Strongly denouncing the recent events in Belarus "where authorities continue (to) pressure and persecute journalists," Ukraine's Foreign Minister Dmytro Kuleba and Culture Minister Oleksandr Tkachenko lashed out at Minsk in a statement on Sunday.

"The entire democratic world recognizes mass media as the fourth estate and does not interfere with their professional activities. Attacks on freedom of speech, endangering the lives and well-being of journalists in Belarus, constitute outright violations of these basic principles," the statement reads.

Earlier this week, Belarusian police conducted a series of searches across the country. According to authorities, the operation targeted individuals allegedly linked to stirring up the civil unrest that has been plaguing the country since last summer's contested presidential elections. Among others, the searches targeted multiple journalists and rights activists. Law enforcement officials said they seized some $80,000 in cash, assorted documents linking the suspects to foreign entities, as well as drugs and even weaponry.

Ironically, Ukrainian concerns over press freedom within the neighboring country came amid a massive campaign against the opposition press launched by Kiev. Early in February, President Volodymyr Zelensky issued a decree that kicked off a series of "special economic and other restrictive sanctions" targeting a total of eight news organizations. The outlets had their assets blocked, as well as being ordered not to move money out of the country.

All of the services targeted are owned by Ukrainians, mostly staffed by Ukrainians and are aimed at Ukrainian audiences.

The package forced three of the affected outlets to go offline almost immediately. The 1+1 media group, which owns the outlets, belongs to opposition politician Taras Kozak, who has been highly critical of Ukraine's authorities over alleged corruption, chaotic reforms and sloppy coronavirus response. Kozak is also a member of Opposition Platform-For Life (OPZZh), the largest opposition party, led by Viktor Medvedchuk. On Friday, Medvedchuk, alongside with six other individuals and 19 legal entities, was targeted with sanctions by Kiev authorities over alleged "financing of terrorism."

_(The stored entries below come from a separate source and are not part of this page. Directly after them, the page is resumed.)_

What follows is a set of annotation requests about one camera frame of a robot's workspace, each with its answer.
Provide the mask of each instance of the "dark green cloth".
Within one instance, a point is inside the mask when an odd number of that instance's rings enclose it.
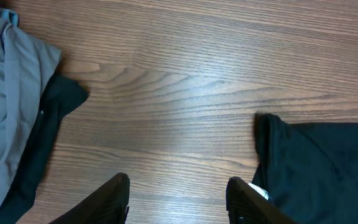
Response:
[[[257,119],[252,181],[297,223],[358,223],[358,123]]]
[[[0,206],[0,224],[16,223],[33,206],[60,120],[87,97],[88,93],[76,81],[59,74],[49,80],[16,176]]]

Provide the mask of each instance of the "wooden surface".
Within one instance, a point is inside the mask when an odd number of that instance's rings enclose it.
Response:
[[[255,112],[358,122],[358,1],[11,0],[90,91],[62,122],[20,223],[47,223],[118,172],[127,223],[228,223],[257,165]]]

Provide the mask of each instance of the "light blue fabric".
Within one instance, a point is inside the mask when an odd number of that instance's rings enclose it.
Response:
[[[19,16],[13,10],[0,8],[0,17],[7,20],[14,26],[19,24]]]

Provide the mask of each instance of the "cloth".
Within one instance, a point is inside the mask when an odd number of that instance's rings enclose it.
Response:
[[[253,184],[297,223],[358,223],[358,123],[257,119]]]
[[[0,207],[0,224],[16,223],[34,204],[60,120],[79,107],[88,93],[77,82],[55,74],[45,89],[39,113],[17,174]]]
[[[60,50],[0,18],[0,205],[60,61]]]
[[[0,8],[0,17],[7,20],[14,26],[19,25],[19,16],[13,10]]]

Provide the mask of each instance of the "wood grain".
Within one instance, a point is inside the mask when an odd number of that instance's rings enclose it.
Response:
[[[228,223],[230,176],[257,166],[256,112],[358,122],[358,1],[15,0],[89,89],[19,223],[47,223],[118,172],[128,223]]]

Kiev promised the restrictions would affect "all the property that Mr Medvedchuk owns." The politician, in turn, accused the government of taking "the path of establishing a dictatorship and usurping power." While the nature of the terrorism-related allegations was not immediately clear, it likely stems from Medvedchuk's support for improved ties with Russia, which largely reflects the desires of his party's core electorate in the east and south of the troubled country.


Kiev's offensive against the opposition politicians and press has received full support from Washington. The US Embassy said it supported Kiev's "efforts to protect its sovereignty and territorial integrity through sanctions," stressing that Medvedchuk has been under US sanctions since 2014, over his alleged role in the ongoing conflict in eastern Ukraine. However, the European Union has been less supportive of Zelensky's clampdown.